#### What you have to do:
Please repeat, unchanged, the lines at the top of the listing below, ending with the one that has "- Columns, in".

#### Data for this exercise:
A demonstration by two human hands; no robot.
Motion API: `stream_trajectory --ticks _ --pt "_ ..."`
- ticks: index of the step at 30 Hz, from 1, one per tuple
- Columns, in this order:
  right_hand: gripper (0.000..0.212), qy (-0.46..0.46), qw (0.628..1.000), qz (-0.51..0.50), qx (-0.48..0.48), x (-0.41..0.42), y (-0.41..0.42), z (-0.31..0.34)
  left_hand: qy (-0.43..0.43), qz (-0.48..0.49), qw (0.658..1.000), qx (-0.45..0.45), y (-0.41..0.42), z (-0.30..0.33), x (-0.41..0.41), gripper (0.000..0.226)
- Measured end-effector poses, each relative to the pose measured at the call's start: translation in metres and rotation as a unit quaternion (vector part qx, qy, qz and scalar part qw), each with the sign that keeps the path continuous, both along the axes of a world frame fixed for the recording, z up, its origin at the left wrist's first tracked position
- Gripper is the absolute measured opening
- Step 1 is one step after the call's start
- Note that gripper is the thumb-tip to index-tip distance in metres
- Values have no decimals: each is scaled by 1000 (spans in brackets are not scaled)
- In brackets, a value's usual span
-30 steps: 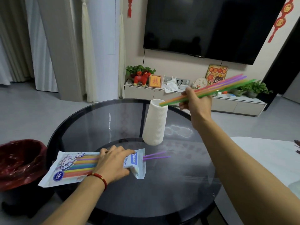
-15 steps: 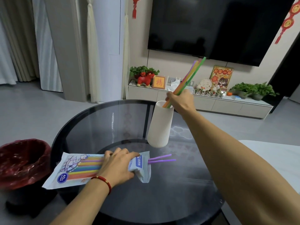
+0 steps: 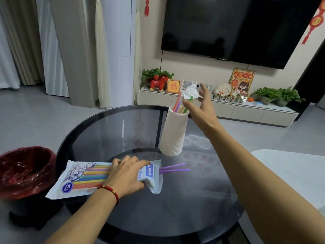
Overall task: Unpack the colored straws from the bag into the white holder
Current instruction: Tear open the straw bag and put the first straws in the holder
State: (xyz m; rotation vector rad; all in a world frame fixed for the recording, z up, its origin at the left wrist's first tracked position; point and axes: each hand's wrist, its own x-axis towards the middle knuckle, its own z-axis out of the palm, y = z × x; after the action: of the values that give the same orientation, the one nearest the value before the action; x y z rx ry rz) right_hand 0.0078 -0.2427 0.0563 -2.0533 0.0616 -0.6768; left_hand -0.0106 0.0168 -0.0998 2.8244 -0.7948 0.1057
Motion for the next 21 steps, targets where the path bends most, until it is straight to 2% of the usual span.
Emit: stream_trajectory --ticks 3,4,6,8,9,13,15,17,21 --pt "54 -87 993 -82 -24 -38 3 -25 -9 -3 1000 -1 2 1 1 77" --pt "42 -79 992 -94 -26 -51 4 -42 -9 -4 1000 -3 2 1 1 80" --pt "28 18 996 -52 -69 -76 7 -83 -9 -6 1000 -5 1 0 1 87" --pt "31 126 985 36 -111 -95 13 -116 -16 -14 1000 -14 0 1 2 90" --pt "32 146 981 66 -114 -100 16 -126 -19 -19 999 -21 0 2 3 91" --pt "14 91 981 92 -146 -99 32 -140 -11 -25 1000 0 0 5 2 105" --pt "14 63 981 111 -145 -98 39 -142 -3 -28 1000 13 -1 3 1 112" --pt "19 71 984 125 -105 -96 43 -144 18 -43 999 3 0 6 0 114" --pt "25 161 966 193 67 -90 39 -141 45 -65 996 -51 8 16 1 109"
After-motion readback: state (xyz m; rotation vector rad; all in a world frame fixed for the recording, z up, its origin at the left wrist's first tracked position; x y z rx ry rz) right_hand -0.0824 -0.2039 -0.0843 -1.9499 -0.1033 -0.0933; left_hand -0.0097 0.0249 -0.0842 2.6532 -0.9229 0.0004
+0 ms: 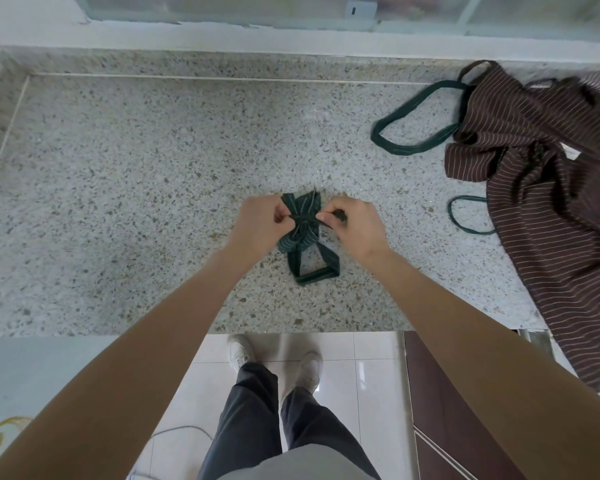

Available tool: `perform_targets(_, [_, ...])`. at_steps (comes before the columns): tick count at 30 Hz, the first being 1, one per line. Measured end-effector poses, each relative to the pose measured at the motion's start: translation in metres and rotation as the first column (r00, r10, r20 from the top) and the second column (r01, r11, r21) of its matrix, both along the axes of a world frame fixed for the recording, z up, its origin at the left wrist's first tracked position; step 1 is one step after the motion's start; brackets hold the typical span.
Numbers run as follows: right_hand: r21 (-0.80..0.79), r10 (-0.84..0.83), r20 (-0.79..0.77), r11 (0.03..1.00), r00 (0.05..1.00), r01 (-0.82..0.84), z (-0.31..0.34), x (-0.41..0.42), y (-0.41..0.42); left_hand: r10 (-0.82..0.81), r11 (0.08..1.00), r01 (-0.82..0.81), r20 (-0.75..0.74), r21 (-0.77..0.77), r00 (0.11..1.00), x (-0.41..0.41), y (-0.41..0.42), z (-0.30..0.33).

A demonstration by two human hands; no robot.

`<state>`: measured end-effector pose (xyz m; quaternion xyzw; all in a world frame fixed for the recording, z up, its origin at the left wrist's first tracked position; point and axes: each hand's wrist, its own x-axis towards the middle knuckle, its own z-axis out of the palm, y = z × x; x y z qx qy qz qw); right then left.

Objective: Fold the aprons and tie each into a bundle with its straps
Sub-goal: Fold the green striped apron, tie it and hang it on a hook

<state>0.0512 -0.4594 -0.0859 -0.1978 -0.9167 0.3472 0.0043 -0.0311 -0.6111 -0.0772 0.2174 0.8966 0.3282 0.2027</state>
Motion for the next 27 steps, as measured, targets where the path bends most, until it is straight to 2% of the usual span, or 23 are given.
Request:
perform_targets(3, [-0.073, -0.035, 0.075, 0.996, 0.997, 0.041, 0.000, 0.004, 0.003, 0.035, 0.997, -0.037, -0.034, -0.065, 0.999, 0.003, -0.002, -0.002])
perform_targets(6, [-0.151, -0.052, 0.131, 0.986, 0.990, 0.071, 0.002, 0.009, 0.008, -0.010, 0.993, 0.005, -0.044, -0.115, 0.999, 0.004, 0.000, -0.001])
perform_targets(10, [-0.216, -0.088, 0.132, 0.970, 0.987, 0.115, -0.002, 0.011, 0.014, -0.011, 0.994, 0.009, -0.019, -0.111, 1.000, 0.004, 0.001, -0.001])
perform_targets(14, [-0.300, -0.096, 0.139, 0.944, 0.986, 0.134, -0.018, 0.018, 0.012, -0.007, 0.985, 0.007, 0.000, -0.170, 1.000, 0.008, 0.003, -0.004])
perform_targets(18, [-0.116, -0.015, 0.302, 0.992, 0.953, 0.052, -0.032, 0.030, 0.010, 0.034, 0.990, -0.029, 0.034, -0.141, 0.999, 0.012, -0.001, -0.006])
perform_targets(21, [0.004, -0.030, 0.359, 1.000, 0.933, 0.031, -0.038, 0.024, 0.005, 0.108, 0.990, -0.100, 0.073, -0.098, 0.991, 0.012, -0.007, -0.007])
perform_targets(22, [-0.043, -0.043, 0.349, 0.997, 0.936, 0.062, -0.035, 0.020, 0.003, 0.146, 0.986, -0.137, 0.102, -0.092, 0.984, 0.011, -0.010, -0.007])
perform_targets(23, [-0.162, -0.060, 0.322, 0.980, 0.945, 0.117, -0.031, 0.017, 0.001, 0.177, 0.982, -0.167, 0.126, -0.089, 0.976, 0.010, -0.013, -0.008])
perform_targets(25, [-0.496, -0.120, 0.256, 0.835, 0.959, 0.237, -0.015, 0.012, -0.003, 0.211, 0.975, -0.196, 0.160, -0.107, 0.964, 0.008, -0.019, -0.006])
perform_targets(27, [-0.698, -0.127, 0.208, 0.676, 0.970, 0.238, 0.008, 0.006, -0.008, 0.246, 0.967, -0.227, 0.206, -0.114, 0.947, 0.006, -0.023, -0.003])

#### Response area:
A demonstration by two human hands; no robot.
Motion API: `stream_trajectory --ticks _ --pt "_ ..."`
- ticks: index of the step at 30 Hz, from 1, one per tuple
- Columns, in this order:

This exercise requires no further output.